What the task asks >> Reproduce, from the line containing "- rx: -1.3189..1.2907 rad" to the last line of the material, every line exactly.

-- Supplied data follows --

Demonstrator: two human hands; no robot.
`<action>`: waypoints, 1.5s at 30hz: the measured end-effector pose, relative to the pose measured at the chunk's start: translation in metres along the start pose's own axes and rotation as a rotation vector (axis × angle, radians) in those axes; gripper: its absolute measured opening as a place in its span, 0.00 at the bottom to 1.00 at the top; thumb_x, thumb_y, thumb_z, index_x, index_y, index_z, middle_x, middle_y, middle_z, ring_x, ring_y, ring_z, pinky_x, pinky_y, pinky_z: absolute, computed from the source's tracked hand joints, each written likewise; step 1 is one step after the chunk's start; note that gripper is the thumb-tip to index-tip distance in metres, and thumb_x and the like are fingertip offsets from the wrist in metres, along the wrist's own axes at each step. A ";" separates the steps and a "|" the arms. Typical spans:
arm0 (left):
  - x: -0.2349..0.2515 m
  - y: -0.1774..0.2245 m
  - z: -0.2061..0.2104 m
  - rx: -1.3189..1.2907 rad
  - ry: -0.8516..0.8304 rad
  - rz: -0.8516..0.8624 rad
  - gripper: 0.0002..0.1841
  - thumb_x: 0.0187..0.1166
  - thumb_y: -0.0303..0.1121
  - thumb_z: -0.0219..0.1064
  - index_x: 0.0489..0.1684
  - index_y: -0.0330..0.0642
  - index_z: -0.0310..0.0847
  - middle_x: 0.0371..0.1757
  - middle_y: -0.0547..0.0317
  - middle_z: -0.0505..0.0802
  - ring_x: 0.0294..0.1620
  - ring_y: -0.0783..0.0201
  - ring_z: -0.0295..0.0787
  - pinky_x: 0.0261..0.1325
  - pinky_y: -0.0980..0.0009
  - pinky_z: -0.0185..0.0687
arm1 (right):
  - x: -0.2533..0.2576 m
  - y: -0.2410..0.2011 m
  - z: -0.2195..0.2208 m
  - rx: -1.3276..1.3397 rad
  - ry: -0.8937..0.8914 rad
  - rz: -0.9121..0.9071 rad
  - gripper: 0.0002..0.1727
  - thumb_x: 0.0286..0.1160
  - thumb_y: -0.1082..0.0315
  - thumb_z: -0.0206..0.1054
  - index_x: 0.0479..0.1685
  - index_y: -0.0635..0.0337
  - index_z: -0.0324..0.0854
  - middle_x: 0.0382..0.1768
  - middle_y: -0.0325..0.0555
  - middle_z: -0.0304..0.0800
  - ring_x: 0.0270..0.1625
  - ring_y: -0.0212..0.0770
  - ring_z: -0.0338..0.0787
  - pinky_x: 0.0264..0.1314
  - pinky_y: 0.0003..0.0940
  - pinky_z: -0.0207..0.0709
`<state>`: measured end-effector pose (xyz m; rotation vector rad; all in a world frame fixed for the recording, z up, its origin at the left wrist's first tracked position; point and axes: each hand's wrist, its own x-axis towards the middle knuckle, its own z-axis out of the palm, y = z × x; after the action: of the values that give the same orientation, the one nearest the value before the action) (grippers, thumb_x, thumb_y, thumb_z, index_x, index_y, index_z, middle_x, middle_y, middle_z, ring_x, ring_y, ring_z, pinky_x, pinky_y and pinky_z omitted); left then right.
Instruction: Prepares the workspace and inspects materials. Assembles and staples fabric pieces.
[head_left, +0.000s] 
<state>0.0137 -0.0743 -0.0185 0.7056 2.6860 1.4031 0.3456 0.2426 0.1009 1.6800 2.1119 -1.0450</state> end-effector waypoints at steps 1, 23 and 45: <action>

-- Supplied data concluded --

Your solution >>
  - rx: -1.3189..1.2907 rad
  - ry: -0.8516..0.8304 rad
  - rz: -0.8516..0.8624 rad
  - gripper: 0.0002..0.1841
  - thumb_x: 0.0187..0.1166
  - thumb_y: -0.0303..0.1121
  - thumb_z: -0.0219..0.1064
  - index_x: 0.0489..0.1684
  - index_y: -0.0330..0.0642
  - index_z: -0.0310..0.0847
  - middle_x: 0.0371..0.1757
  - middle_y: -0.0547..0.0317
  - middle_z: -0.0505..0.0802
  - ring_x: 0.0294..0.1620
  - ring_y: -0.0783..0.0201
  - ring_z: -0.0295..0.0787
  - pinky_x: 0.0261..0.1325
  - pinky_y: -0.0980..0.0009
  - pinky_z: -0.0185..0.0687
arm1 (right):
  - x: -0.2533..0.2576 m
  - y: -0.2410..0.2011 m
  - z: -0.2195..0.2208 m
  - rx: -1.3276..1.3397 rad
  - ry: -0.8937..0.8914 rad
  - rz: -0.9121..0.9071 rad
  - gripper: 0.0002..0.1727
  - thumb_x: 0.0286..0.1160
  - thumb_y: -0.1082..0.0315
  - thumb_z: -0.0206..0.1054
  - index_x: 0.0479..0.1685
  - index_y: -0.0635..0.0337
  - index_z: -0.0324..0.0854
  - middle_x: 0.0382..0.1768
  - middle_y: -0.0325..0.0555
  - middle_z: -0.0304..0.0800
  - ring_x: 0.0270..0.1625
  - ring_y: -0.0212..0.0770
  - ring_z: -0.0338..0.0787
  - pinky_x: 0.0264..0.1314
  - pinky_y: 0.0003..0.0940
  - pinky_z: -0.0207..0.0709
`<state>`: measured end-effector pose (xyz m; rotation vector rad; all in a world frame fixed for the recording, z up, its origin at the left wrist's first tracked position; point and axes: each hand's wrist, its own x-axis towards the middle knuckle, its own z-axis out of the palm, y = z × x; after the action: of the values that give the same orientation, the one nearest the value before the action) (grippers, thumb_x, thumb_y, thumb_z, index_x, index_y, index_z, middle_x, middle_y, middle_z, ring_x, ring_y, ring_z, pinky_x, pinky_y and pinky_z omitted); left then right.
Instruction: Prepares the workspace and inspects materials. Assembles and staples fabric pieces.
[head_left, +0.000s] 
<state>0.0137 -0.0743 -0.0185 0.7056 2.6860 1.4031 0.3456 0.2426 0.1009 1.6800 2.1119 -1.0450</state> end-effector waypoints at steps 1, 23 and 45: <action>

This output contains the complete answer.